Moved by Baroness Burt of Solihull

158: After Clause 72, insert the following new Clause—“Guidance: child maintenance (1) The Secretary of State must issue guidance relating to the payment of child maintenance where the person with care of the child is a victim of domestic abuse.(2) Guidance issued under this section must take account of—(a) the potential for the withholding or reducing of child maintenance to constitute economic abuse under section 1(4) of this Act;(b) the need for enforcement action to prevent non-payment; and(c) the difficulties faced by victims of domestic abuse in obtaining evidence to support an application for a variation of a child maintenance calculation.(3) The Child Maintenance Service must have regard to any guidance issued under this section when exercising a function to which the guidance relates. (4) Before issuing guidance under this section, the Secretary of State must consult—(a) the Domestic Abuse Commissioner, and(b) such other persons as the Secretary of State considers appropriate.(5) The Secretary of State must publish any guidance issued under this section.”Member’s explanatory statementThis new Clause would require the Secretary of State to issue guidance to the Child Maintenance Service to tackle the problem of abusers continuing economic abuse by withholding or reducing child maintenance payments.

Photo of Baroness Burt of Solihull Baroness Burt of Solihull Liberal Democrat

My Lords, I am very grateful to the noble Baroness, Lady Jones of Moulsecoomb, for adding her support to this amendment, in which we return to the issue of economic coercive control, which we explored in today’s group 7, this time in respect of child support payments, which help with the cost of raising the child and can be used for everything from daily subsistence to helping to provide a home. They are vital for the security of a child who is often the victim of abuse himself.
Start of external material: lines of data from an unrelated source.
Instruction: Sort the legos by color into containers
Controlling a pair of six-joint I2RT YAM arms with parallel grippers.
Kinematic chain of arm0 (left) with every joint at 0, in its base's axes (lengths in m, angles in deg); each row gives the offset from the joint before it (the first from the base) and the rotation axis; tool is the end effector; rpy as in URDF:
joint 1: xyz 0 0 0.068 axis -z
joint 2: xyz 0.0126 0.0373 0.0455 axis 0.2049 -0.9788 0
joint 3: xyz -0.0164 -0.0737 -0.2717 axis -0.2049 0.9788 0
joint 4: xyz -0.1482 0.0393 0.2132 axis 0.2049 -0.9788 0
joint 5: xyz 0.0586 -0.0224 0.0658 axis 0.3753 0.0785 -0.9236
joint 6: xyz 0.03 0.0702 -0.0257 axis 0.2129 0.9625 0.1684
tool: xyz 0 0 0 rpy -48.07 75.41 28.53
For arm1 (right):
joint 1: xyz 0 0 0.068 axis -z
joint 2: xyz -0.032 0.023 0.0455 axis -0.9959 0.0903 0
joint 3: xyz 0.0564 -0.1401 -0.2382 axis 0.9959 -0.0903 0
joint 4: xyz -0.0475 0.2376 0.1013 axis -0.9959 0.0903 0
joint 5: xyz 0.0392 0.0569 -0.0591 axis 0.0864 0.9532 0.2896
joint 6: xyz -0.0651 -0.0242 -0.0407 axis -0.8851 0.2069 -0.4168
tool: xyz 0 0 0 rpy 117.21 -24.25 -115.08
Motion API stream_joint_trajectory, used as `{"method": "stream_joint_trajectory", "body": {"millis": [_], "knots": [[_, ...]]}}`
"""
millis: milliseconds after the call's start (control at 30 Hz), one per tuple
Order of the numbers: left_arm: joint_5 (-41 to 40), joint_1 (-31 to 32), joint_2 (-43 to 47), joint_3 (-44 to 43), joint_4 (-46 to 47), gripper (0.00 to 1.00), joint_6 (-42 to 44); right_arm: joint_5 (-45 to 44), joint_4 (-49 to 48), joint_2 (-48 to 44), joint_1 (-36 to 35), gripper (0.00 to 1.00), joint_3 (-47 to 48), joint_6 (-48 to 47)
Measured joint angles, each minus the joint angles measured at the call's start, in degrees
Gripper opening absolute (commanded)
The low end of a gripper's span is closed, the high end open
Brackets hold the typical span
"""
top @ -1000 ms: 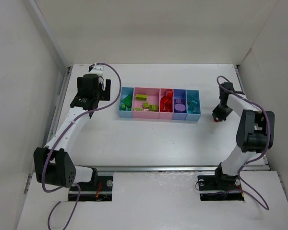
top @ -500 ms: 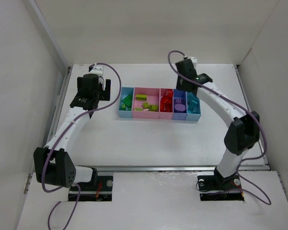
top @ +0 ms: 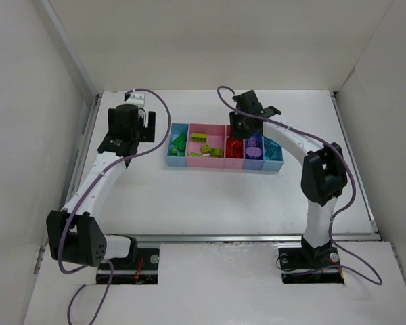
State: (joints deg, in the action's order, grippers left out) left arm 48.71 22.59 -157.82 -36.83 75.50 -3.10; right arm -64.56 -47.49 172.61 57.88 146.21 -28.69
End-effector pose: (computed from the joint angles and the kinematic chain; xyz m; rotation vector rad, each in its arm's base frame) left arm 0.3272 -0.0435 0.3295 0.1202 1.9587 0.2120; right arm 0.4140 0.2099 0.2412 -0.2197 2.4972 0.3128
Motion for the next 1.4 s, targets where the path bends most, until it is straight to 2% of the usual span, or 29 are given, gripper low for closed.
{"method": "stream_joint_trajectory", "body": {"millis": [67, 200, 533, 667, 733, 767, 833, 867, 933, 1100, 1267, 1400], "knots": [[0.00, 0.00, 0.02, 0.00, 0.00, 1.00, 0.00, 1.16, 0.15, 0.00, 0.20, 0.44, -0.02, -0.35], [0.00, 0.00, 0.24, 0.00, -0.02, 1.00, 0.00, 2.34, 0.00, -0.07, 1.01, 0.56, -0.55, -0.79], [0.02, 0.00, 0.79, 0.00, -0.02, 1.00, 0.00, 2.38, 0.13, -3.54, 4.61, 0.68, -2.10, -1.42], [-0.15, 0.00, 1.20, 0.00, 0.00, 1.00, 0.02, 1.25, -3.21, -11.80, 9.20, 0.72, -6.86, 1.03], [-0.46, 0.00, 1.33, 0.00, -0.02, 1.00, -0.02, -1.55, -6.45, -18.25, 14.05, 0.80, -11.47, 3.67], [-0.59, 0.00, 1.42, 0.00, 0.00, 1.00, -0.02, -3.72, -8.48, -21.84, 17.03, 0.88, -14.27, 5.64], [-1.03, 0.00, 1.68, 0.02, -0.02, 1.00, -0.09, -9.09, -11.76, -28.65, 23.28, 0.94, -19.08, 9.35], [-1.20, 0.00, 1.79, 0.02, 0.00, 1.00, -0.11, -12.79, -13.35, -31.67, 26.05, 1.00, -21.14, 10.91], [-1.46, -0.04, 1.90, 0.02, -0.02, 1.00, -0.37, -19.41, -14.80, -36.35, 29.70, 1.00, -23.82, 13.18], [-1.57, -0.70, 1.90, 0.04, -0.02, 1.00, -1.25, -32.44, -14.86, -40.65, 31.56, 1.00, -24.41, 14.78], [-1.79, -1.14, 1.90, 0.02, -0.02, 1.00, -2.19, -37.57, -12.72, -40.30, 33.11, 1.00, -24.41, 14.80], [-1.84, -1.14, 1.90, 0.00, -0.04, 1.00, -2.73, -38.27, -10.64, -39.98, 33.24, 1.00, -24.17, 14.80]]}}
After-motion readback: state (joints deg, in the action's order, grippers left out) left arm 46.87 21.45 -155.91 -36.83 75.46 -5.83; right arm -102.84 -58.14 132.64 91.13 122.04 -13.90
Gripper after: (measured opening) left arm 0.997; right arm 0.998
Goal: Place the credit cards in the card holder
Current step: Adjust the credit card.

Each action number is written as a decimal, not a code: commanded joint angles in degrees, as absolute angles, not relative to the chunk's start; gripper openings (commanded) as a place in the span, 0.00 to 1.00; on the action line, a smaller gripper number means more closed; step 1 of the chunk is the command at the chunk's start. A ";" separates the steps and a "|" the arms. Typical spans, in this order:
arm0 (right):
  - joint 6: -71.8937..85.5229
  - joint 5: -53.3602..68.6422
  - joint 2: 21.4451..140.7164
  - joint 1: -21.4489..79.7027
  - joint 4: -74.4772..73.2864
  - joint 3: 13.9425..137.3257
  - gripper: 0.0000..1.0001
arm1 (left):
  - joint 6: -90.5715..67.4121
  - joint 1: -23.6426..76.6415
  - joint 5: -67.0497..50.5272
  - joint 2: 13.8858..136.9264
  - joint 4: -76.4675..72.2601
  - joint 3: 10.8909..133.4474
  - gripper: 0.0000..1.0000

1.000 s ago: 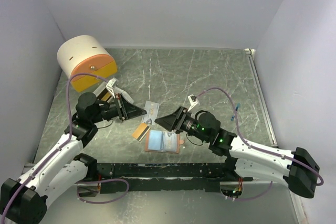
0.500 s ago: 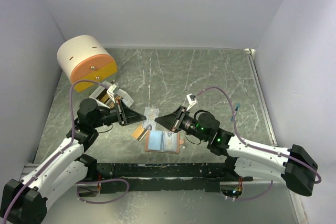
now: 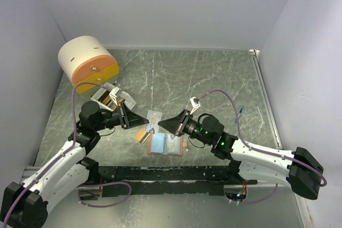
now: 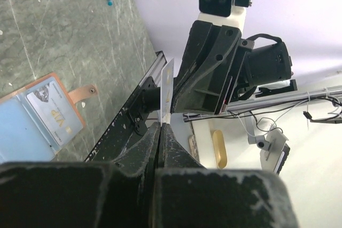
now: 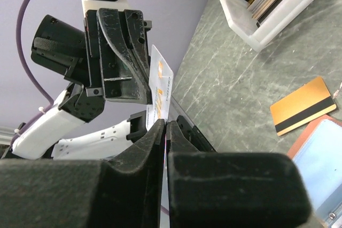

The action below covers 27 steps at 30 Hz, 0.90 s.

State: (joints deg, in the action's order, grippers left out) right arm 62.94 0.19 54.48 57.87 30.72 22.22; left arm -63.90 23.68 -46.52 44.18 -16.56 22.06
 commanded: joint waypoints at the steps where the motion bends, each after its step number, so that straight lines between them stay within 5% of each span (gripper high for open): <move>1: 62.18 0.96 54.52 58.06 31.21 22.76 0.11 | -65.48 23.77 -48.84 42.76 -20.43 19.96 0.07; 6: 62.07 1.74 55.22 58.05 31.95 23.04 0.19 | -67.97 23.82 -49.59 42.55 -23.34 19.57 0.07; 10: 62.04 2.17 55.46 58.01 33.99 22.58 0.00 | -67.78 23.82 -50.08 43.14 -22.85 20.01 0.07; 13: 62.27 1.47 54.49 58.03 34.96 21.47 0.00 | -67.28 23.82 -49.90 43.38 -21.66 20.04 0.07; 21: 61.53 -2.89 48.79 58.01 23.76 20.59 0.00 | -56.32 23.85 -44.36 43.71 -2.58 25.07 0.52; 27: 60.11 -6.59 43.58 57.96 8.34 21.62 0.00 | -44.33 23.85 -32.26 44.29 15.62 31.62 0.58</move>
State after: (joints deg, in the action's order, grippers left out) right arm 61.60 -2.87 46.19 57.95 19.88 20.84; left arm -54.06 23.73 -41.01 44.05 2.52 27.35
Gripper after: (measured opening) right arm 0.007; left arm 0.561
When domestic abuse has occurred and the partners have separated, getting money out of the abuser for child maintenance and other things can, as we have already heard, be difficult and dangerous. The abuser will have the instrument of non-payment as a further tool of economic abuse, despite the fact that not only the ex-partner will suffer but so too will the children for whose benefit the payment is made. Child maintenance arrangements can be organised privately, through the government-run Child Maintenance Service or, more rarely, through a court order. When I was an MP in 2005 to 2015, in quite an affluent area, failure to pay child maintenance was a frequent issue that came up in my surgery. The Child Maintenance Service was severely criticised for failing to enforce payments to the parent with care, and for slowness to act and to process claims. Therefore, when looking at the Commons discussion on this amendment, which was raised by my honourable friend Christine Jardine, I was glad to read that the Minister, Alex Chalk, asserted that matters regarding the CMS’s performance had improved. That is great news, and I commend the Government on the work they have done with input from Women’s Aid and other charities to improve matters, and particularly on issuing a fee waiver in 2017 for survivors of domestic abuse who apply to the CMS for help. However, that fee waiver needs to be better publicised. Many victims are unaware of it.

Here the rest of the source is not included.